(RECORDS SUPPLIED begins)

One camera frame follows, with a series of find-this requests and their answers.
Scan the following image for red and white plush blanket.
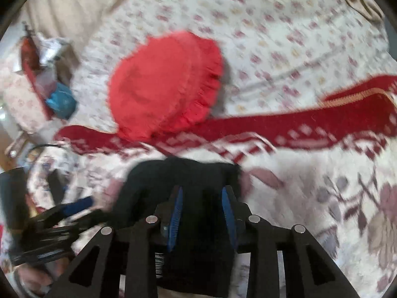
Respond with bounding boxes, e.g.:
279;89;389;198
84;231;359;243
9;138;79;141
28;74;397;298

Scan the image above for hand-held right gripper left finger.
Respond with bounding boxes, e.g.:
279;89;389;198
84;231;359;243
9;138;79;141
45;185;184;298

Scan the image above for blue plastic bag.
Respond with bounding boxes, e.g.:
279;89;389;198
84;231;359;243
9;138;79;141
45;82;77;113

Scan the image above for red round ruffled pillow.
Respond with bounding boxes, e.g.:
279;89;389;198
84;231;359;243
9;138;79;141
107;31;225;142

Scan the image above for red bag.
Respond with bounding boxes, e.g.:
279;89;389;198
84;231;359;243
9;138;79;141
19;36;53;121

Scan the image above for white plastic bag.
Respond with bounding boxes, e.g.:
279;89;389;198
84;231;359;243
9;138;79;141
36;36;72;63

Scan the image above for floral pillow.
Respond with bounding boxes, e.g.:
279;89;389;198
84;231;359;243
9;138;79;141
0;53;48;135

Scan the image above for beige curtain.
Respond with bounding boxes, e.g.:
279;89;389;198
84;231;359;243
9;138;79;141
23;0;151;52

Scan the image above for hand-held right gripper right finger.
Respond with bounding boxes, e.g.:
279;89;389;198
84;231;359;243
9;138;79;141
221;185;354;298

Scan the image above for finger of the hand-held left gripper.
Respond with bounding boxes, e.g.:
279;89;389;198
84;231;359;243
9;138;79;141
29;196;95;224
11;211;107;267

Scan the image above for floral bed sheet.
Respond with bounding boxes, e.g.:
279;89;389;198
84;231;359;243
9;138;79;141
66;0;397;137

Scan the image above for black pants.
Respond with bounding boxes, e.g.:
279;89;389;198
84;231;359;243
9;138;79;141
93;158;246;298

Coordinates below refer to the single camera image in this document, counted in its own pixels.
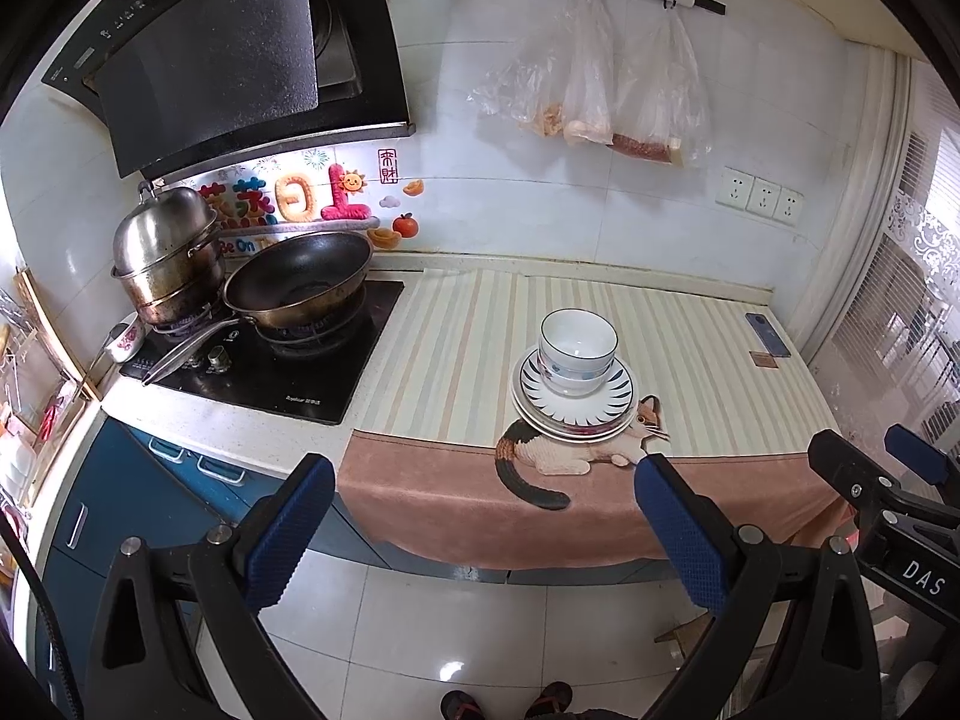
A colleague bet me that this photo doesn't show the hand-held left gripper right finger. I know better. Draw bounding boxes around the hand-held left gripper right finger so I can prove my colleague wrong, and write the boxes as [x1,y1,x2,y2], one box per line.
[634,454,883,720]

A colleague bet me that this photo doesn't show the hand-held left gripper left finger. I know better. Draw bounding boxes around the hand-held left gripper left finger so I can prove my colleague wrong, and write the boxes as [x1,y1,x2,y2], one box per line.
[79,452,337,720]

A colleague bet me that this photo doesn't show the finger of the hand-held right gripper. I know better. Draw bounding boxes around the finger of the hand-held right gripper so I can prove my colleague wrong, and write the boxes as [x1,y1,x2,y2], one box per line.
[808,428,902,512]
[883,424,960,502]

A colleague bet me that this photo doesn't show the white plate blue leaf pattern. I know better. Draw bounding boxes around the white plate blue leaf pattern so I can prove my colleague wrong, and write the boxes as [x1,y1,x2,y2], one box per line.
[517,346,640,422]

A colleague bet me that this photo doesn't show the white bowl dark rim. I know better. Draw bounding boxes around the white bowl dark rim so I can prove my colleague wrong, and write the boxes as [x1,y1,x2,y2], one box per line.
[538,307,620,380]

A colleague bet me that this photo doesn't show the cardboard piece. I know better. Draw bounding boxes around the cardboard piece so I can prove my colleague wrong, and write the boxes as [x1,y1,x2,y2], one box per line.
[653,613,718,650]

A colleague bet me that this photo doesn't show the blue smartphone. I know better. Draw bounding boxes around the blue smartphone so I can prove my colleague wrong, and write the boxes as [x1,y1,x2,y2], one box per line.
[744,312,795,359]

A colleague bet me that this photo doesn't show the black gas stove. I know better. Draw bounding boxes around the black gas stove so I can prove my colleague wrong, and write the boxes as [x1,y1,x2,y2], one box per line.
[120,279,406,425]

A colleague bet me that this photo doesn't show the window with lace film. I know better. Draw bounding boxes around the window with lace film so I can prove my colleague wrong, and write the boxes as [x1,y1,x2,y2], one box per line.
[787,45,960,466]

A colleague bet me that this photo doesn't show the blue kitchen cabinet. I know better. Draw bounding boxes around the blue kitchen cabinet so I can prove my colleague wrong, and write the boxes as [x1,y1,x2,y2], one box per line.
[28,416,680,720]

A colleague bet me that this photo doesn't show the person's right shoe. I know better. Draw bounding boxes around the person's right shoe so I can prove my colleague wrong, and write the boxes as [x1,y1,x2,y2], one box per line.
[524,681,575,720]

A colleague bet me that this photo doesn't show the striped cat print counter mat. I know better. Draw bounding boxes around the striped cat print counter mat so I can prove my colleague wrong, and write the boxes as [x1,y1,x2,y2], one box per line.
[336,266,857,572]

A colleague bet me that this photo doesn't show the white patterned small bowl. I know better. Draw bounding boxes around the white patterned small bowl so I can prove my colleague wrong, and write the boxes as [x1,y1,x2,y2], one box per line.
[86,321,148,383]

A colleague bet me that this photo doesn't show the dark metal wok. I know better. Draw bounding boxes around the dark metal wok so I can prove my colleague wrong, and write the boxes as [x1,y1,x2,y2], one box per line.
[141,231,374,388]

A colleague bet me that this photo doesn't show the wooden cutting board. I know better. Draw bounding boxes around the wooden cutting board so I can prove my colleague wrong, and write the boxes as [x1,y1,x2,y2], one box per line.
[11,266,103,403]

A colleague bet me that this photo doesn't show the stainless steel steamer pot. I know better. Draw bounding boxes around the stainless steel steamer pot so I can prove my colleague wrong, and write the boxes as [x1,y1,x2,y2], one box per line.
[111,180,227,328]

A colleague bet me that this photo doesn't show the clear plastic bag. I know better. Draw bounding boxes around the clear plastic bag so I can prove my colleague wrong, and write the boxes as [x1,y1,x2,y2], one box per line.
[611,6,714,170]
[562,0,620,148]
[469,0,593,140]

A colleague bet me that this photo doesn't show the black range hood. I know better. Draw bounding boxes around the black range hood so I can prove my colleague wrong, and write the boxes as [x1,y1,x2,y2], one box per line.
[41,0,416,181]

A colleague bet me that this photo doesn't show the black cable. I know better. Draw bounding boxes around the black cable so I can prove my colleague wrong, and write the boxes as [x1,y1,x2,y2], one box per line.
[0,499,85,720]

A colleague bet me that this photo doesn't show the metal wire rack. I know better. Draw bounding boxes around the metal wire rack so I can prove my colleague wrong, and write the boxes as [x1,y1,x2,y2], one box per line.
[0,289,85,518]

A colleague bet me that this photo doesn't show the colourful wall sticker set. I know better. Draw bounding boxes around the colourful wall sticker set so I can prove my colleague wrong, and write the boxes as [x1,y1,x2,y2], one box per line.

(RECORDS SUPPLIED ends)

WHAT YOU HAVE TO DO => For the string "camera", show each line of the entries above where it occurs.

EXERCISE ANSWER =>
One camera frame follows, with a series of find-this requests and their answers.
Coordinates below refer to the single camera image in this document, counted in its own pixels.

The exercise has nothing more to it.